Мы так долго не общались с отцом, что после приступа ностальгии, вдруг возникла неловкость, как вести себя дальше? На мгновение душу словно обдало холодом. Совсем непонятно что говорить, а о чем молчать. Возможно, Стоуша посетили те же мысли. А может, и нет. Он от природы не был болтливым. Поэтому мы шли в тишине, прерываемой периодически веселым треньканьем рут. Эти птицы охотились и жили небольшими стайками — шесть-восемь пар, обычно. Они имели удивительно мелодичные голоса и весомые размеры. Голова на жилистой шее, увенчанной массивным клювом, возвышалась над длинными пальцами ног-палок метра на полтора. Рута охотились на гусениц и животных помельче себя. Время от времени они переговаривались меж собой вслух. Деловито и нежно, словно воркующие влюбленные парочки.
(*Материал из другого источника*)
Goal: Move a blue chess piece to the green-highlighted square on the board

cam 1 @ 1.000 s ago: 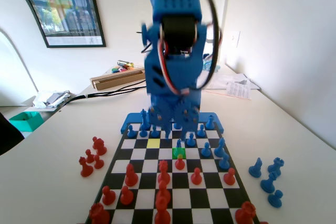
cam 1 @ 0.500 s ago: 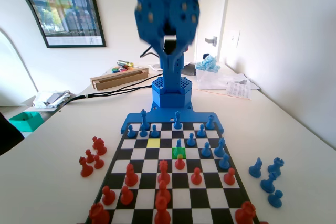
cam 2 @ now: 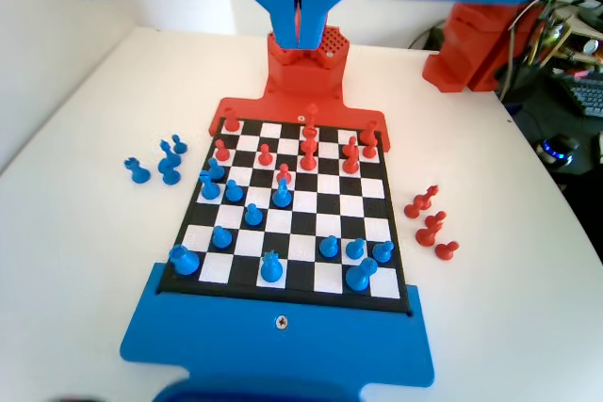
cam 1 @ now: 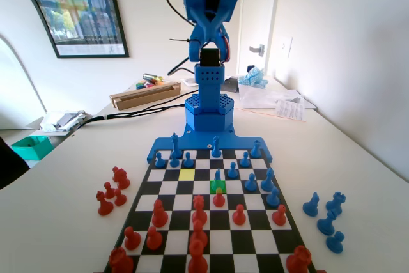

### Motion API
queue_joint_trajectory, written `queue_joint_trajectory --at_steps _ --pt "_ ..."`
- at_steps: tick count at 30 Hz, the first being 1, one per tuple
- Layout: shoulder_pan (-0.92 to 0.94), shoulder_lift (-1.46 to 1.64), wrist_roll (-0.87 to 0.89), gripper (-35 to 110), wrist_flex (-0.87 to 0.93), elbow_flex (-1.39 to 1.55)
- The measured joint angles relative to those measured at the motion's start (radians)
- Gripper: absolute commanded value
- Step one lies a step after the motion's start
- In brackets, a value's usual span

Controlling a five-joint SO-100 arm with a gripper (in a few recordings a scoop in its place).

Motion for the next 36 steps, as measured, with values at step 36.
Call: queue_joint_trajectory --at_steps 36 --pt "0.012 0.394 -0.009 1 -0.06 0.166"
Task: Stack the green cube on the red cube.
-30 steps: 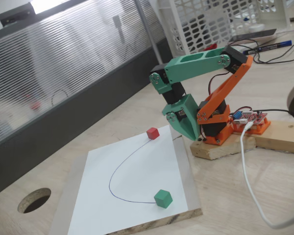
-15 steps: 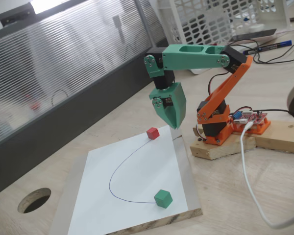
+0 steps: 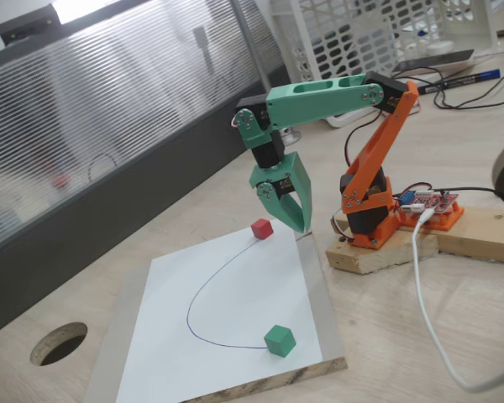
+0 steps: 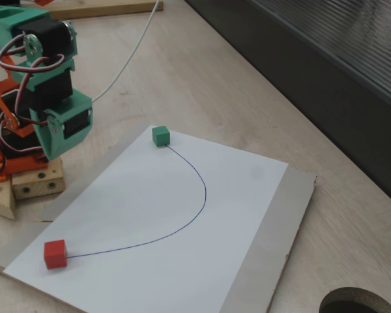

Поначалу родимые Холмогоры казались такими привычными — ласково припекало весеннее солнышко, вокруг раскинулись сочно-зеленые поля, поросшие бродячей травой и мерцающими в ночи кустами. Ветерок едва колыхал нежные бородки первой листвы на деревьях. Весенняя прохлада почти не чувствовалась, так, слегка холодило ноги и шею. Но вскоре пейзаж начал изменяться. Деревьев становилось все больше, а откуда-то из-за горизонта неспешно выползали темные зубцы леса. Холмистая местность становилась гористой, а подъемы, как и спуски, все круче и круче.
На равнинах, кроме кустарников и травы, выживали только мощные амаки, стволы которых — плотные, в броне из ромбовидных щитков — покрывали круглые тарелочки грибов-паразитов. Практически прозрачные, невесомые, с мягкой, бархатистой шкуркой эти грибы выделяли смолу, помогающую щиткам окостенеть. Так амаки становились неуязвимыми для паразитов, стремящихся проникнуть в его беззащитную, пористую плоть. Грибницы же закреплялись между неокостеневшими пластинами еще до взросления гриба. Летом, лохматые щетки листьев (что выгонялись из ствола высоко от земли), разворачивались днем, напоминая гигантские опахала, а к вечеру сворачивались, превращаясь в узкие бахромчатые зонты. Сейчас из почек как раз проклевывались вверх первые темно-оранжевые липкие стрелы.
По сторонам пока что еще тянулись волнистые поля, поросшие высоким золотисто-оранжевым злаком. Исмаи легко душил все сорняки, поскольку сам по сути был культивированным сорняком. Могучие стебли его, в обхват ладоней, упругие и плотные возносились метра на три с лишним от земли. На макушке среди плотно прижатых к стеблю листьев проглядывали шишки — темно-фиолетового цвета. Початки еще только набирали сок, но к осени они превратятся в длинные, черные, полные сладковатых семечек плоды. Из этих семечек, насколько я помню, делают муку, отжимают масло, варят каши и даже жарят как деликатес на сковороде. Раньше, я никогда не приглядывалась к полям исмаи, не знаю, почему внезапно потянуло. Словно напоминала себе самой: я есть, я думаю, я существую. Пусть даже способ выбрала странный, перебирать в памяти рецепты из исмаи.